In the summer of 1602, a Dutch fleet under the command of Jacob van Heemskerck captured a Portuguese supply ship off Grissee. Aboard the ship were letters detailing the Macau massacre, which set Van Heemskerck in a mood for revenge. He met up with Van Neck in Patani, who had already been informed of what actually transpired in Macau from Chinese merchants. Van Heemskerck was in a mind to kill the Portuguese prisoners of the captured ship, but Van Neck interceded, having been persuaded by a Flemish merchant that the Portuguese prisoners were not personally responsible for the Macau incident. Van Neck left Patani a few weeks later, leaving behind Van Heemskerck who was determined to seek revenge for the deaths of his compatriots. This he got on 25 February 1603 where he captured the richly-laden carrack Santa Catarina after months of waiting in the Singapore Strait. The spoils from the carrack was worth so much—around 2.2 million guilders, or more than 50% of the Dutch East India Company—that the Dutch Republic shifted its maritime policy against the Portuguese from one of defence and accommodation to one of privateering and disruption. To legitimise this new policy and the capture of the Santa Catarina, the Company called upon the services of the jurist Hugo Grotius to provide legal justification for their privateering. Grotius made full use of Martinus Apius's testimony in his defence of Van Heemskerck's actions, and although the resulting manuscript was not used, one chapter of it was published as a pamphlet under the name Mare Liberum that became an important work establishing the principle of the freedom of the seas in international law.
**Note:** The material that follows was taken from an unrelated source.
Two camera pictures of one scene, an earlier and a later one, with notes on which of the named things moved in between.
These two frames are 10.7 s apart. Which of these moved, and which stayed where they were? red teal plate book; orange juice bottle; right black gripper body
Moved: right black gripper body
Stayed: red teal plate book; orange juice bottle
The next time a Dutch fleet reached China was in 1604 when Wybrand van Warwijck brought his fleet to the Penghu islands intending to establish trade. By this time the Dutch–Portuguese War was in full swing and the Chinese, having gotten an earful of Dutch piracy in Southeast Asia, were less inclined to trade with the Dutch. Van Warwijck was chased away by the Ming navy, and the Dutch would not be able to establish trade with China until they settled on the island of Taiwan in 1624.